■ Your goal
Lines with the word "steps" in them must be copied from the records below.

Items listed in a dataset:
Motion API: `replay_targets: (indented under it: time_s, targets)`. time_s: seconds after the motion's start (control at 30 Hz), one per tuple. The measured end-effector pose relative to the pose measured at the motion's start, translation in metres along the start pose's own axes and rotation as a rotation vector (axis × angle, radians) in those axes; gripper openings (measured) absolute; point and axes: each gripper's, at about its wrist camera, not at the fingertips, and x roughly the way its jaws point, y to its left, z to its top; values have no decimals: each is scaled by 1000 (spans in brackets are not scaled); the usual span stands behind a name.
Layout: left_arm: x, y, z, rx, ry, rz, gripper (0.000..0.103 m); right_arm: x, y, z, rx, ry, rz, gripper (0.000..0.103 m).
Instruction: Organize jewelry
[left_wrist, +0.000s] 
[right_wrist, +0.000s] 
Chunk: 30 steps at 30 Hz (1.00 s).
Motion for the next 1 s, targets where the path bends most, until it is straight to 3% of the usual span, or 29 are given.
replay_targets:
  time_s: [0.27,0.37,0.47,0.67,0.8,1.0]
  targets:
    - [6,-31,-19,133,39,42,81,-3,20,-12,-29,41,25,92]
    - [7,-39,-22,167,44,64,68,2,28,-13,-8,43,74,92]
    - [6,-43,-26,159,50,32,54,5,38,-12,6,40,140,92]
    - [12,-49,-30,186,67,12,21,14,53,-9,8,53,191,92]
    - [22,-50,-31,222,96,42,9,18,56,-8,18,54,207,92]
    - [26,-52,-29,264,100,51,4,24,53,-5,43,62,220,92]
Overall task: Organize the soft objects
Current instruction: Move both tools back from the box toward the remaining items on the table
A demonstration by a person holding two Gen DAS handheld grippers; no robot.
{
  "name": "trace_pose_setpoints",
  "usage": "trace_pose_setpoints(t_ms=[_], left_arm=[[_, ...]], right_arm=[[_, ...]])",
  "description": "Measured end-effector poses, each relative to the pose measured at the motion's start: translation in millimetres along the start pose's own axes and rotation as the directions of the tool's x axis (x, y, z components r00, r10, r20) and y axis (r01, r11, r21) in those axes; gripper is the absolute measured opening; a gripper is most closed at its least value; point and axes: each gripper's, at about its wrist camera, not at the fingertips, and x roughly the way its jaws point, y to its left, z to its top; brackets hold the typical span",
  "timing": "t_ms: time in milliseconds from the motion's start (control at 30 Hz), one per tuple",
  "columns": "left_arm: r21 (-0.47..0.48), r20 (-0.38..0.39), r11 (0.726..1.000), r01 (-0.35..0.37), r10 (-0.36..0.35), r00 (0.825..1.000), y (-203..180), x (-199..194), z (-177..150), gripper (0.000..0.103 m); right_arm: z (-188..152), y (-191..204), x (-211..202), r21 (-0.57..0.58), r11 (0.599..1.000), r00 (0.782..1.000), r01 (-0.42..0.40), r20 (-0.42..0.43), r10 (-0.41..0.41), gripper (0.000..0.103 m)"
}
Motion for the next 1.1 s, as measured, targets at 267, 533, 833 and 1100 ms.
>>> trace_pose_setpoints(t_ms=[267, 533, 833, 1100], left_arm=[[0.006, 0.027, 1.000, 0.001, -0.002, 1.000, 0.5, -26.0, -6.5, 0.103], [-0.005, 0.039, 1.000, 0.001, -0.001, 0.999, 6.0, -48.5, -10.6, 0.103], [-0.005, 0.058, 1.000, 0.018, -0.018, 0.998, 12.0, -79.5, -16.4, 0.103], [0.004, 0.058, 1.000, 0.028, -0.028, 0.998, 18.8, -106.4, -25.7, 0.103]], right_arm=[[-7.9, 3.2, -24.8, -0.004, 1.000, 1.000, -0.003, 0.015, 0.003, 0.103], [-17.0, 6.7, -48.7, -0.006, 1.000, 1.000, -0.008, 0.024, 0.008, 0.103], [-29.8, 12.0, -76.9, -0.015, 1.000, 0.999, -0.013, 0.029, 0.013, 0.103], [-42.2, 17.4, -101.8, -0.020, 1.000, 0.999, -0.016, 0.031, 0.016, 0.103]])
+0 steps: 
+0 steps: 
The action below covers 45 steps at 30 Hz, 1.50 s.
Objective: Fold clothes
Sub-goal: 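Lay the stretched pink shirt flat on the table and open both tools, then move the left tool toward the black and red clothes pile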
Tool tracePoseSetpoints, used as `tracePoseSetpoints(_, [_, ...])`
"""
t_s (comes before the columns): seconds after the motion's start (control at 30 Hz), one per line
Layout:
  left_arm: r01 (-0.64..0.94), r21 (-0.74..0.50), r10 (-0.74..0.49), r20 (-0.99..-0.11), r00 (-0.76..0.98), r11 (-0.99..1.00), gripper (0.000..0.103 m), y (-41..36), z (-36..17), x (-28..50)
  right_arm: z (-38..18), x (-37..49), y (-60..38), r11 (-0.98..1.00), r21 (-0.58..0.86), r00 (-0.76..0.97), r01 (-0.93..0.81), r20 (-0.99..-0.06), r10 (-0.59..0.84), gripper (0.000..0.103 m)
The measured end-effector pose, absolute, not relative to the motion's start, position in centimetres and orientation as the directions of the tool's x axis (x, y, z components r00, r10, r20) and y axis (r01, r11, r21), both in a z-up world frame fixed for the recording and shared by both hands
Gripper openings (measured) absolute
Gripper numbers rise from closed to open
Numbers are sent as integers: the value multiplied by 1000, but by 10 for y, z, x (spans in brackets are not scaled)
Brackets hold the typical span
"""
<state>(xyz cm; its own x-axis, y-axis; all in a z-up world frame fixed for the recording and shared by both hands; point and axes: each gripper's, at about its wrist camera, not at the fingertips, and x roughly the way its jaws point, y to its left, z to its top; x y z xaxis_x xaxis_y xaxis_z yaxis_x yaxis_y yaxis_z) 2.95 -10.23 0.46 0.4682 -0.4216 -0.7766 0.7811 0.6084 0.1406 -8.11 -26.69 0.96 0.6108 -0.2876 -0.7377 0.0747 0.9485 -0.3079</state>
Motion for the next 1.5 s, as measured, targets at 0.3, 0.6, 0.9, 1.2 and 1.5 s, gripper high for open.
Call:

■ Exercise response
Chunk: 30 steps at 30 Hz (1.00 s).
+0 steps: 
+0 steps: 
The action below covers 45 steps at 30 Hz, 1.50 s.

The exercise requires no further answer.